* _TO DO_: Filter this data down to the lines that hold "blue", and copy them.
Start of EXTRACTED INFORMATION
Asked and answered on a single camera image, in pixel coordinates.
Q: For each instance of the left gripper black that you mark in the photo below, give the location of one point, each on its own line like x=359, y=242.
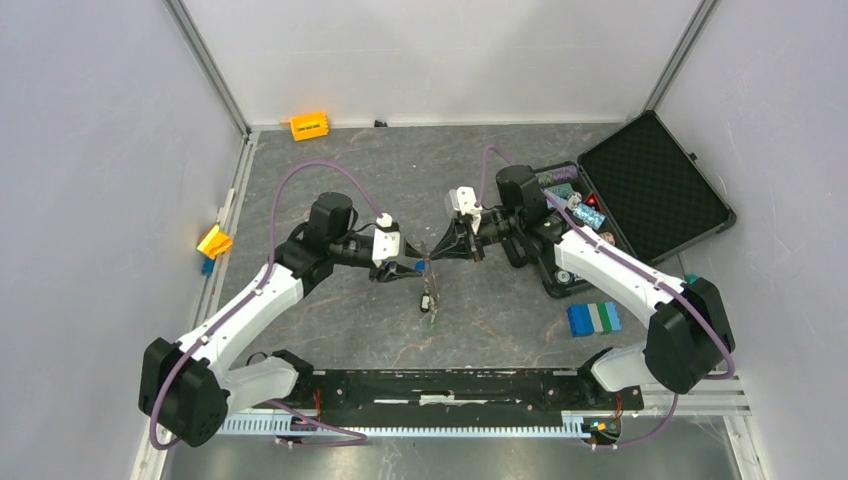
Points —
x=391, y=272

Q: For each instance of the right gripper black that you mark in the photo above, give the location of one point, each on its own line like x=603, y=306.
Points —
x=450, y=240

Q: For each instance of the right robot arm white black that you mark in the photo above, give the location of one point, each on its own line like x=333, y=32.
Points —
x=688, y=333

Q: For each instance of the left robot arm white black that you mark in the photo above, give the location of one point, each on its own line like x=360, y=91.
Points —
x=189, y=386

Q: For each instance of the blue green white block stack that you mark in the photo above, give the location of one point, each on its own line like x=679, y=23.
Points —
x=593, y=319

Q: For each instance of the orange box at back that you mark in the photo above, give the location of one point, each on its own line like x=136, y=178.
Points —
x=309, y=126

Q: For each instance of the yellow orange block at left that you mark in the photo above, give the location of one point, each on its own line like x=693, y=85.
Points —
x=214, y=243

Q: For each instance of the black poker chip case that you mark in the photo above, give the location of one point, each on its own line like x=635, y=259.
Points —
x=654, y=199

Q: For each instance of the small blue block at left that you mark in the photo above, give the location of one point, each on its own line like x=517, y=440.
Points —
x=207, y=267

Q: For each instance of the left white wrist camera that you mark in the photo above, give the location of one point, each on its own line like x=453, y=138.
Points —
x=387, y=240

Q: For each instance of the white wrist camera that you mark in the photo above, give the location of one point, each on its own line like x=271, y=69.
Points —
x=387, y=240
x=462, y=201

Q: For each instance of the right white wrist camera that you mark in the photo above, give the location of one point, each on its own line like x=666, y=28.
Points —
x=462, y=201

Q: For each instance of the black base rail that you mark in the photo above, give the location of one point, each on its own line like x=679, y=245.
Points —
x=423, y=398

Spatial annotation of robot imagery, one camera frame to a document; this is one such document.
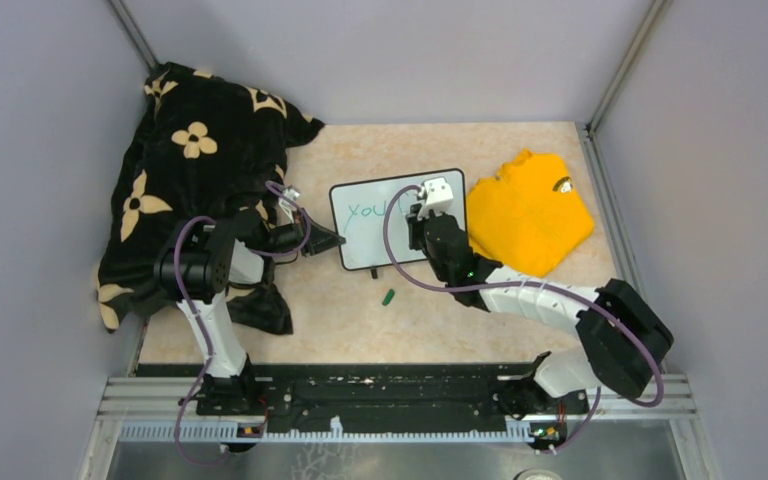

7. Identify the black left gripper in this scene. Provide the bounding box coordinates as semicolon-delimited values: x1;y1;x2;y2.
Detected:
260;207;345;256

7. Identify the black framed whiteboard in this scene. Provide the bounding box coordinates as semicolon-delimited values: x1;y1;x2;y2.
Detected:
329;168;467;271

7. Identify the green marker cap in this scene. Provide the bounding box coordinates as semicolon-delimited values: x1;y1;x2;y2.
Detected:
381;289;396;306

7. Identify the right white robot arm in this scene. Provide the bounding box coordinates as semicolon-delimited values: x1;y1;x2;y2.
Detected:
406;204;674;412

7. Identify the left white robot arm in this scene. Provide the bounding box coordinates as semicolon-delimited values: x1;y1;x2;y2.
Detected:
153;210;346;416

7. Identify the yellow folded sweatshirt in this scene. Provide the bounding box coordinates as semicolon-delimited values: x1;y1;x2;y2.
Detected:
466;149;595;277

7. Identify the black floral plush blanket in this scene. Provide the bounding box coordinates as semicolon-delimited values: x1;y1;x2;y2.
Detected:
96;62;323;331

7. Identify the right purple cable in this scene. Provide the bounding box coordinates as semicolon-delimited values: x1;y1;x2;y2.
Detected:
382;185;666;457

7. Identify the purple cable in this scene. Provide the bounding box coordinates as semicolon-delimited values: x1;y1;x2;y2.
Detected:
170;181;312;468
382;185;666;457

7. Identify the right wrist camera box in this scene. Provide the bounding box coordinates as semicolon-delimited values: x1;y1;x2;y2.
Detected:
417;177;454;220

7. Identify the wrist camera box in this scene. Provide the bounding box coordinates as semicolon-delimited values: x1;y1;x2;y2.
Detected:
278;186;300;218
417;177;454;220

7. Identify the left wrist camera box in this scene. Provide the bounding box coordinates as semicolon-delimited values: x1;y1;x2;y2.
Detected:
278;186;300;218

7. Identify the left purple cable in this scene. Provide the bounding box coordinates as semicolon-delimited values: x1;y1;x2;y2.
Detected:
170;181;312;468

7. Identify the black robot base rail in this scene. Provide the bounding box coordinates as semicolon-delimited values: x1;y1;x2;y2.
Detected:
112;362;591;444

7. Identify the aluminium frame post left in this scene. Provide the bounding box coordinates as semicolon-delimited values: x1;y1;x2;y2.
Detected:
104;0;159;72

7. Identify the aluminium frame post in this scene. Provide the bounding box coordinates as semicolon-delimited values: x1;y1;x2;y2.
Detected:
587;0;673;138
104;0;159;72

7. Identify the aluminium frame post right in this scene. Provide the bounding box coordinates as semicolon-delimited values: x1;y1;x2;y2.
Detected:
587;0;673;138
End of EXTRACTED INFORMATION
* _ANSWER SPACE_:
Q: For each instance of the blue green white block stack that you mark in the photo above, give the location of one point, each on its own line like x=679, y=23.
Q: For each instance of the small blue block at left that you mark in the photo above, give the location of one point, each on its own line like x=517, y=440.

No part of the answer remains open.